The miner waited, leaning against the desk. His eyes had followed the slender figure moving after the rotund Timmons up the uncarpeted stairs until it had vanished amid the shadows of the second story. He smiled quietly in imagination of her first astonished view of the interior of room eighteen, and recalled to mind a vivid picture of its adornments—the bare wood walls, the springless bed, the crack-nosed pitcher standing disconsolate in a blue wash-basin of tin; the little round mirror in a once-gilt frame with a bullet-hole through its centre, and the strip of dingy rag-carpet on the floor—all this suddenly displayed by the yellowish flame of a small hand-lamp left sitting on the window ledge.

Timmons came down the stairs, and bustled in back of the desk, eager to ask questions.

"Lady a friend o' yours, Jim?" he asked. "If I'd a knowed she wus comin' I'd a saved a better room."

"I have never seen her until to-night, Pete. She got off the train, and Carson asked me to escort her up-town—it was dark, you know. How did she like the palatial apartment?"

"Well, she didn't say nothin'; just sorter looked around. I reckon she's a good sport, all right. What do ye suppose she's come yere for?"

"Not the slightest idea; I take it that's her business."

"Sure; but a feller can't help wonderin', can he? Donovan," he mused, peering at the name; "that's Irish, I take it—hey?"

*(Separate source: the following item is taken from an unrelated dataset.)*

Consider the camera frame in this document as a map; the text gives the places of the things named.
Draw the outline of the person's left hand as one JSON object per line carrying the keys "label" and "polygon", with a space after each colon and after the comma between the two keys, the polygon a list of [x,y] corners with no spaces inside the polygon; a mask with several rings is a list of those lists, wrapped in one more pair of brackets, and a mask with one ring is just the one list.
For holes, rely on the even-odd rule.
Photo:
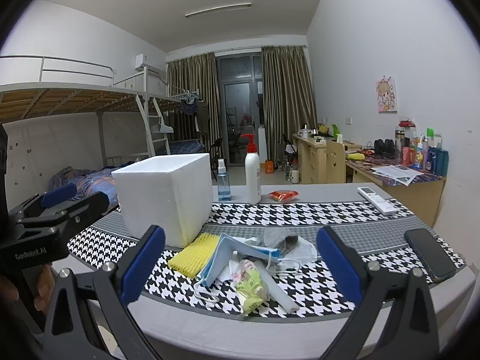
{"label": "person's left hand", "polygon": [[[34,298],[34,307],[37,311],[48,314],[50,301],[55,286],[55,275],[50,264],[42,267],[38,275]],[[16,302],[20,299],[17,288],[7,278],[1,277],[0,280],[1,296],[7,302]]]}

"Suspiciously so; you are some detective, Pete. I'll give you another clue—her eyes are Irish grey."

He sauntered across to the stove, and stood looking idly at the card-players, blue wreaths of tobacco smoke circling up from the bowl of his pipe. Some one opened the street door, letting in a babel of noise, and walked heavily across the office floor. Westcott turned about to observe the newcomer. He was a burly, red-faced man, who had evidently been drinking heavily, yet was not greatly under the influence of liquor, dressed in a checked suit of good cut and fashion, but hardly in the best of taste. His hat, a Stetson, was pushed back on his head, and an unlighted cigar was clinched tightly between his teeth. He bore all the earmarks of a commercial traveller of a certain sort—a domineering personality, making up by sheer nerve what he might lack in brains. But for his words the miner would have given the fellow no further thought.